Commentary. A strong state is one that fights against crime while respecting its own rules. The images of a person arrested, blindfolded and handcuffed illustrate a scenario beyond the rule of law.

Anyone who defends this photo is against the constitution

In the barracks and the police stations, no end justifies all means. “Substantialist” rhetoric about police activity claims that anything is permitted in order to administer justice or to get to the truth more quickly.

Such rhetoric is both dangerous and goes outside the bounds of what is permissible in a democracy.

The limits to police power are what distinguishes an illiberal regime from a constitutional state based on the rule of law. In the latter, no one is allowed to abuse their power while keeping people in custody. A strong state is one that fights against crime while respecting its own rules. The images that have been seen around the world, of a person arrested, blindfolded and handcuffed, illustrate “substantialist,” anything-goes rhetoric.
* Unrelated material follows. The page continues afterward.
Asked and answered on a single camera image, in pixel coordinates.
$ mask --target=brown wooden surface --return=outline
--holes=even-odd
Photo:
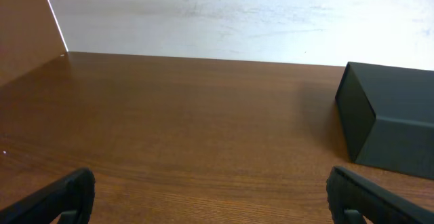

It is totally devoid of logical sense and of any instrumental purpose, as well as institutionally wrong, to justify the conduct of the carabinieri in this case, as Interior Minister Matteo Salvini tried to do when he wrote: “To those who are complaining about the blindfolding of an arrested person, remember that the only victim for whom we should cry is a man, a son, a 35-year-old husband, a policeman, a servant of the Fatherland who died in service at the hands of people who, if they are guilty, deserve nothing but life in prison. With labor. Period.”

This short post by the Minister occasions at least three different observations.

First of all, he contrasts the victim with the arrested person, as if respecting the rights of the latter were not also essential to ensure justice for the victim.

Today, the investigation and trial against the two Americans has a less-certain standing than it would have had if it had been carried out in full respect of the law since the earliest stages. What would Minister Salvini write on Facebook if ​​someone from his own party under investigation, rightly or wrongly, were to be blindfolded and handcuffed after his arrest?

Neither formal nor informal interrogation can be different, in manner and severity, as a function of the severity of the crime of which the person is accused—as the Minister seems to want. This is an absurdity being spread and proclaimed loudly by those who lack the ability to think in abstract and general terms, by those who do not realize that if there is a law, it must apply to everyone and it is a guarantee for everyone, whether innocent or guilty, whether prisoner or guard.

Any form of psychological or physical pressure has a coercive effect on the will of the suspect and does not facilitate the search for the actual truth, as it adds an element of fear which muddies up the work of the investigators.

Secondly, the Minister is calling for a punishment which is illegal: forced labor. All the other ministers should react against this, starting with the Minister of Justice and the Prime Minister. Those who swore their oaths of office on the Constitution must recall the contents of Article 13, which states that every type of physical and moral violence against individuals is forbidden, even if their personal liberty is being restricted.

Any act of physical and moral violence against a person subject to restriction of personal liberty shall be punished. – Italian Constitution, Art. 13

We do not know whether those who blindfolded the young American and those who allowed this to happen will be indicted, and what the indictment will look like, but we know that due to this act, the dignity of the person under investigation was trampled underfoot, and the investigative action in pursuit of the truth has been put in jeopardy.

Those who are trying to spin these events on social media are clearly unconcerned about either of these two issues.

Finally, two further observations.

The first is that, fortunately, our legal system does not allow extradition to countries which allow the death penalty.

The second is that if we speculate about what would have happened if the person arrested had been from North Africa instead of from the US, that can only lead us to highly disturbing scenarios.

Patrizio Gonnella is the president of the Italian civil rights NGO Antigone.